- _Prompt_
Restate the following data in its entirety, word for word and without images.

Segment Start: Data below

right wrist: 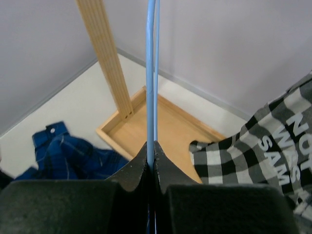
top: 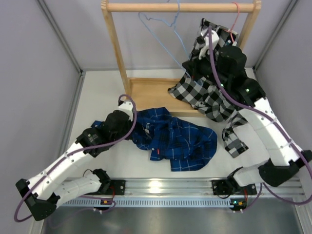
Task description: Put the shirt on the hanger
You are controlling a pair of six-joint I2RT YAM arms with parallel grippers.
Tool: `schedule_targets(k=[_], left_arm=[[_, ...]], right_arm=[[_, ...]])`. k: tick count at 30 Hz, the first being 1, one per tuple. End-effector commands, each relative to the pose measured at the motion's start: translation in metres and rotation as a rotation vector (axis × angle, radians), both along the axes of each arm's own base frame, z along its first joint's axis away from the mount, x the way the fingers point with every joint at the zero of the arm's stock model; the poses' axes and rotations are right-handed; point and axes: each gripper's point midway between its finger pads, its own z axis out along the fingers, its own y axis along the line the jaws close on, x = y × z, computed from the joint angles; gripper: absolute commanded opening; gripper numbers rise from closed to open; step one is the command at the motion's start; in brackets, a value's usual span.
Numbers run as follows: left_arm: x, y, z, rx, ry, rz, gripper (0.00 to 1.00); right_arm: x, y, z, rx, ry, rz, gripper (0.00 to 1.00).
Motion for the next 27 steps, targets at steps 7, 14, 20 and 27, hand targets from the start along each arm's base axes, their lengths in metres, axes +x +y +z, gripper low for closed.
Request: schedule_targets(k=[7, 14, 20, 27], left_arm=[[0.037, -0.024, 0.045, -0.187, -0.064, 0.160, 0.00], [0.078, -0.044, 0.042, -0.256, 0.029, 0.110, 0.00], [0.107, -0.048, 0.037, -0.325, 0.081, 0.097, 0.00], [0.107, -0.065, 0.047, -0.392, 0.098, 0.039, 0.00]], right_arm=[[-0.101, -0.029, -0.061, -0.042, 0.107, 0.184, 0.00], [-0.210, -0.071, -0.109, 0.050, 0.116, 0.329, 0.00], [-0.245, -0.084, -0.158, 0.065, 0.232, 0.358, 0.00], [-0.245, -0.082, -0.196, 0.049, 0.317, 0.354, 0.00]])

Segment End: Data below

- _Finished exercise_
right wrist: 
top: 
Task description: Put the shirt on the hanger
You are controlling a pair of six-joint I2RT YAM arms with parallel grippers.
Tool: `schedule_targets(k=[_], left_arm=[[_, ...]], right_arm=[[_, ...]])`. k: tick count at 30 Hz, the first being 1, one per tuple. End-effector commands, each relative to the pose measured at the motion's start: translation in metres and rotation as a rotation vector (axis × angle, radians), both along the axes of each arm's own base frame, z along its first joint's axis away from the mount, x the way the fingers point with every joint at the zero of the arm's stock model; the poses' axes and rotations are right-handed; point and axes: each gripper's point midway between its finger pads, its own z axis out along the fingers, its own y axis along the line the jaws close on, x = y × z, computed from the joint angles; gripper: absolute commanded opening; gripper numbers rise from closed to open; step one is the command at the motion's start; in brackets, a value's usual span.
Numbers run as follows: left_arm: x, y, z, rx, ry, rz, gripper (0.00 to 1.00); right_arm: x, y, z, rx, ry, rz, gripper (0.00 to 1.00).
Motion for the next 27 steps, targets at steps 7, 14, 20 and 27, hand targets from the start along each arm's base axes, their lengths in metres, axes +x +y +z, gripper low for closed.
Request: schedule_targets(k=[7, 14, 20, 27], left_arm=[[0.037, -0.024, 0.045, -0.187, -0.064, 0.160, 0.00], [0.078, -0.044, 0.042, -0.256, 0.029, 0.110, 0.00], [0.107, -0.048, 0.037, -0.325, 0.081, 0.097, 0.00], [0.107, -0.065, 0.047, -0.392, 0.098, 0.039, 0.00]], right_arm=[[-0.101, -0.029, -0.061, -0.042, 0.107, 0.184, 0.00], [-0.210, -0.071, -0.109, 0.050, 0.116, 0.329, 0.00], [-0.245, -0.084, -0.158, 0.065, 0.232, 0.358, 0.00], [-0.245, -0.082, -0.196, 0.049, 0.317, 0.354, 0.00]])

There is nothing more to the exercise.